Scientifically reviewed by: Dr. Gary Gonzalez, MD, in October 2024. Written by: Julius Goepp, MD.

Optimize Your Omega-3 Status

Suppose you could assess with precision your personal risk for sudden cardiac death—then reduce it substantially in a matter of weeks.

You would be able to take immediate steps to lower your risk of sudden heart attack, without the need for drugs. You would even be able to determine whether the steps you’ve taken to induce favorable physiological alterations in your body have been effective and adjust them accordingly.

Thanks to a team of pioneering scientists, this improbable medical scenario is now a reality.

Just as hemoglobin A1c provides a snapshot of long-term glucose intake to assess diabetes risk, a revolutionary omega-3 index now provides a clear picture of the percentage of EPA/DHA omega-3 fatty acids in your blood to estimate your risk of a major cardiac event, including sudden cardiac death, heart attack, and fatal ischemic heart disease.

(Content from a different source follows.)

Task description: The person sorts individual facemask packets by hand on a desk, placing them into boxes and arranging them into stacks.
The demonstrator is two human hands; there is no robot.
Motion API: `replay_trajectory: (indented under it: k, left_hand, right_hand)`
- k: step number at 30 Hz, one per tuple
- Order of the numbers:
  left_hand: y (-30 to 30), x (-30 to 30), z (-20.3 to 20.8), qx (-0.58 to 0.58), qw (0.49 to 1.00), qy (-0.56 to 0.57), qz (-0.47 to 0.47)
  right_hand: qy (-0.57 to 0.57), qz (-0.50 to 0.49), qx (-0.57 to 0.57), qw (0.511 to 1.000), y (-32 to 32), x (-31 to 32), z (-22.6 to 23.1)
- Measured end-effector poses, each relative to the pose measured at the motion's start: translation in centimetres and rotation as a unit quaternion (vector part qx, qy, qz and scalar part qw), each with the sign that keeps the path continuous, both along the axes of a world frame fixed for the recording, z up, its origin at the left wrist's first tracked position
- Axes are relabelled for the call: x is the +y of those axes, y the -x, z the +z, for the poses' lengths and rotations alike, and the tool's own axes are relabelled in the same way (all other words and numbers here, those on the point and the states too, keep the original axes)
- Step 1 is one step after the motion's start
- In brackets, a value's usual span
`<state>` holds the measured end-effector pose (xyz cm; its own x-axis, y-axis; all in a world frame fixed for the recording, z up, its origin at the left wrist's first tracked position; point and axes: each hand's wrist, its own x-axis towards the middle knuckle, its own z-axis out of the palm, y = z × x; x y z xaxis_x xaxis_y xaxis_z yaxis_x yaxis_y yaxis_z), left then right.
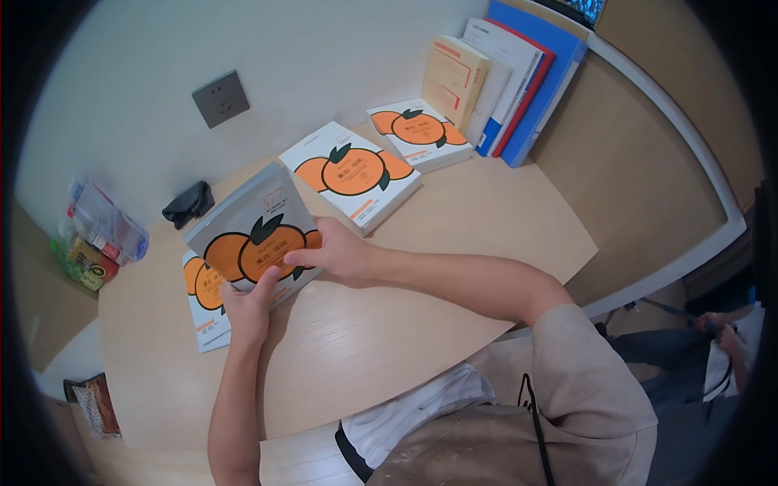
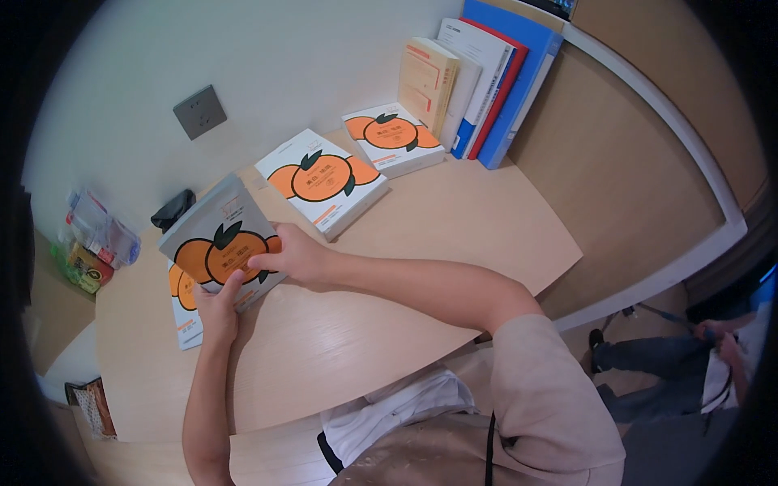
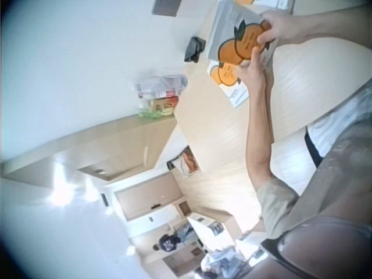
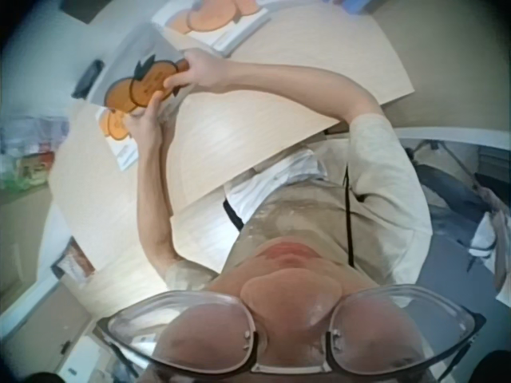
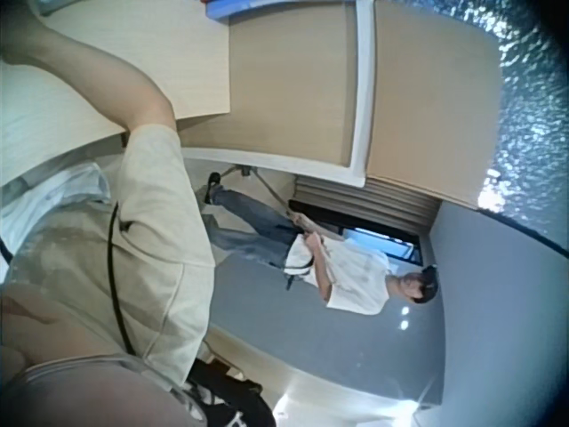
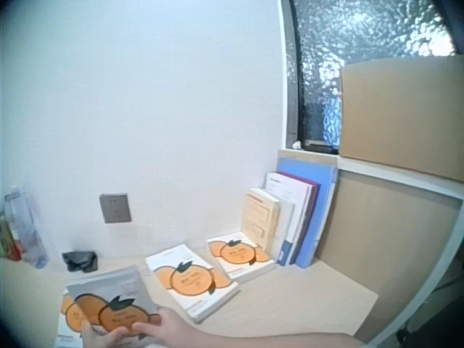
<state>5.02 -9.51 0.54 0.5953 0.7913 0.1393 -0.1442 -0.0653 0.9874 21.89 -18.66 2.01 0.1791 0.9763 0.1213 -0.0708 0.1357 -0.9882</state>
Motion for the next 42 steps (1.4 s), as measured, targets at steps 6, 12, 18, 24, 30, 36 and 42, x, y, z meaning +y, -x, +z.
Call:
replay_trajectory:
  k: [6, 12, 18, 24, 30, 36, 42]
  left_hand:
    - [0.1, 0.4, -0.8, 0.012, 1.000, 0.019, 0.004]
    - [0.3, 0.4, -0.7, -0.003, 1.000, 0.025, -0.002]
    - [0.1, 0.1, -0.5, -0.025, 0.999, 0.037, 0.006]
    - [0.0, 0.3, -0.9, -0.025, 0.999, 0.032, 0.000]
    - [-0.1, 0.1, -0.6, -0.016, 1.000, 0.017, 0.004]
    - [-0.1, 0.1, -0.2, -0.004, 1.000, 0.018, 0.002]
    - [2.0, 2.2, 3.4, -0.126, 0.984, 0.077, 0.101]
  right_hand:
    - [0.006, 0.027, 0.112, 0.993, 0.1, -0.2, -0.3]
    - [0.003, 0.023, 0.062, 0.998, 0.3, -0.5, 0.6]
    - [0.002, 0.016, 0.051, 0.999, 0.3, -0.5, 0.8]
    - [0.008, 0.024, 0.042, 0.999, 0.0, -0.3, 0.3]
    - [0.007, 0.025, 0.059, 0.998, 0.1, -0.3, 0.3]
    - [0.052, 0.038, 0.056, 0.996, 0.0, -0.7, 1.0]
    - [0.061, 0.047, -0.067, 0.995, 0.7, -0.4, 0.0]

In this article, you will learn about Omega Score™, a novel analytic technology that assesses multiple markers of cardiovascular disease risk. You will discover how a revolutionary, low-cost at-home blood test may furnish you with a tailored assessment of how much omega-3 is in your whole blood, serum, and red blood cells. You also will find out how to adjust your omega-3 supplementation for optimal cardiovascular protection.

Optimal Cardiac Defense

No cardioprotective dietary interventions have received more clinical validation than EPA and DHA.1-5 These widely recognized essential omega-3 fatty acids (derived from marine sources, primarily algae and fish) have been shown to safely suppress pro-inflammatory cellular signaling molecules and enzymes implicated in virtually all facets of cardiovascular disease and mortality, including:

  • Interleukin 1-beta (IL-1b): Docosahexaenoic acid (DHA) targets IL-1b,6 a pro-inflammatory cytokine known to upregulate expression of adhesion factors in endothelial cells, which in turn contributes to atherosclerosis.7 (In cytokine blood panel readings, the optimal reference range for IL-1b is <2.9 pg/mL.)
  • Cyclooxygenase-2 (COX): Eicosapentaenoic acid (EPA) and DHA quench gene expression of cyclooxygenase,8 an enzyme involved in the production of various prostaglandins that contribute to chronic inflammation and cardiovascular disease.1,9
  • Leukotriene B4 (LTB4): A cytokine synthesized from the pro-inflammatory omega-6 arachidonic acid and 5-lipooxygenase. DHA displaces arachidonic acid from cells, inhibiting LTB4-induced vascular adhesion and inflammation of arterial and cardiac tissues.10
  • Tumor necrosis factor-alpha (TNF-a): A cytokine known to contribute to system-wide inflammation. It stimulates production of vasoconstricting (vessel-narrowing) endothelin-1, a protein that can induce high blood pressure and long-term cardiovascular damage.11 EPA and DHA blunt the body’s inflammatory response to TNF-a.12 (The healthy reference range for TNF-a is <8.1 pg/mL.)
  • Thromboxane (TxB2): A potent hypertensive lipid synthesized from omega-6 fatty acids. In addition to boosting blood pressure, TxB2 plays a central role in potentially lethal blood clot formation.1,13 Its activity is suppressed in the presence of EPA/DHA.
Optimize Your Omega-3 Status

Through these and other multi-targeted mechanisms of action, EPA and DHA provide virtually unrivalled heart health defense. They can prevent and even reverse cardiovascular disease by increasing levels of artery-cleansing HDL in the blood.14 They reduce harmful triglyceride and very-low density lipoprotein (VLDL) cholesterol levels. They have also been shown to slow disease progression and reduce mortality in aging humans already afflicted with cardiovascular disease, and to prevent sudden cardiac death in people previously without symptoms.1,2,15-17

While sufficient dietary intake of these essential fatty acids is crucial, researchers have further established that it is the ratio of omega-3 to less desirable omega-6 fatty acids—not their total concentration in the red blood cell membrane—that correlates with cardiovascular disease risk. The higher the amount of omega-3 relative to omega-6 in an aging individual’s total fatty acid composition, the greater the benefit, and vice versa.18

But not everyone metabolizes essential fatty acids in a reliable fashion. A host of factors may affect the actual levels of these important nutrients in whole blood and red blood cell membranes, resulting in widespread variation in those levels. In other words, simply eating a healthy diet, or even supplementing with health-promoting nutrients, often may not confer the benefits you are hoping for if your body isn’t processing the nutrients efficiently. Some people may require more, while others might get by with less supplementation.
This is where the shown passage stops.